Das Ziel von Botschafter Eizenstat war es, Clintons Helfer zur außenpolitischen Front zu informieren, falls Clinton Präsidentin werden sollte, was sehr wahrscheinlich ist. Es scheint, dass der Ausschuss einiges über die Türkei richtig versteht, doch in vielen Dingen liegen sie auch falsch.

Eines dieser Dinge, ist die angebliche „islamisierende Richtung" der türkischen Innenpolitik, was nicht viel Sinn macht, wenn man simplen Orientalismus nicht mag. Aber natürlich schafften sie es auch fälschlicher Weise zu sagen, dass 15 Prozent der türkischen Flaggenoffiziere des Militärs derzeit verhaftet wurden.

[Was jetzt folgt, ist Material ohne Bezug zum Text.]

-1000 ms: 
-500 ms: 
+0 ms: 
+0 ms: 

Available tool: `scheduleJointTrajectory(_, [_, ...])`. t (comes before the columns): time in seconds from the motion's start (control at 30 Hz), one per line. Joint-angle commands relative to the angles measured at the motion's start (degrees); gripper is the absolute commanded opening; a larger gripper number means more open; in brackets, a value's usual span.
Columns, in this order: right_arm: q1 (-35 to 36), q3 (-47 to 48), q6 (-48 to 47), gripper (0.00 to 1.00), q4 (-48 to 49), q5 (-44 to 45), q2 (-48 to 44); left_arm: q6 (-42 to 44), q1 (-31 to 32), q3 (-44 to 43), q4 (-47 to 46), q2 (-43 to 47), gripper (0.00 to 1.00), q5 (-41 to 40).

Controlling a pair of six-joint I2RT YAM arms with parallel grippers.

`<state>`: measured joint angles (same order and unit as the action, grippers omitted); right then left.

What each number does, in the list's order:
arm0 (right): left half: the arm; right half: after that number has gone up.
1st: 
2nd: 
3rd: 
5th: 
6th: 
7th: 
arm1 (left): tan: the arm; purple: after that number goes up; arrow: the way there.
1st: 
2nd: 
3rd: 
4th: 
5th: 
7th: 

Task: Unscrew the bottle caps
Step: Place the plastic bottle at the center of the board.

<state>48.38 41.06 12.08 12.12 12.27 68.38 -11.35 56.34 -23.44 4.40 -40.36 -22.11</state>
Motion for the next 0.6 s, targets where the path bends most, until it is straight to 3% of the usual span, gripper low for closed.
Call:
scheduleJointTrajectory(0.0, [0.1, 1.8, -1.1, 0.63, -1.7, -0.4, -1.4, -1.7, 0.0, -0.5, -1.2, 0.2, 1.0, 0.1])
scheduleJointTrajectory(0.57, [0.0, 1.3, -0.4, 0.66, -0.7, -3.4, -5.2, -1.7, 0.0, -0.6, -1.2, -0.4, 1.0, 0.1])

Doch störte mich vor allem die Art und Weise, wie die transatlantischen Beziehungen der Türkei dargestellt werden: Sie meinen es gehe Türkei gegen den Westen. Ich habe „den Westen" des Öfteren in meinen früheren Kolumnen verwendet, um die westlichen Akteure zu karikieren. Doch ist die Türkei sehr wohl ein Teil des Westens und ich muss gestehen, dass diese Dichotomie nicht sehr hilfreich für die Lösung der Differenzen zwischen der Europäischen Union, den USA und der Türkei ist.

Diese Auffassung erklärt auch, warum Botschafter Eizenstat oder der verteidigungspolitische Ausschuss mit politischen Vorschlägen kommt, die an eine unfreundliche Nation ausgerichtet wird. „(…) Doch die Mehrheit war der Meinung, wir sollten Wege finden, die wirtschaftlichen Probleme und Bedrohungen der nationalen Sicherheit der Türkei auszunutzen, um sie zur USA näher zu führen", hieß es in der E-Mail. Es geht nicht nur darum die Probleme eines NATO-Verbündeten „auszunutzen", sondern ist die Unwissenheit über die damaligen makroökonomischen Daten der Türkei was beunruhigt.

Dieser Teil ist auch sehr interessant: „Doch Kissinger meint, dass es eine ‚Phantasie' sei, dass Erdoğan ein pro-westlicher Politiker werden könnte, da er sehr pro-islamisch sei. Aber es gibt immer noch Bereiche zur Zusammenarbeit auf der Grundlage der gemeinsamen Sicherheitsbedenken."

Ernsthaft? Erdoğan wiederholt als „pro-islamisch" zu nennen (was auch immer das heißen soll) und das Staatsoberhaupt der Türkei als nicht pro-westlich zu bezeichnen ist unlogisch, da er in zahlreichen Initiativen mit der USA und der EU zusammengearbeitet hat. Außerdem sieht er die Zukunft der Türkei im Westen und nicht im Nahen Osten.

Zum Ende der E-Mail, bleibt die Türkei demokratischer und pro-westlicher als andere muslimische Staaten in der Region. Lassen Sie uns versuchen, dass dies so bleibt, indem wir echte Solidarität mit ihren Sicherheitsbedürfnissen zeigen, und nicht diese ausnutzen.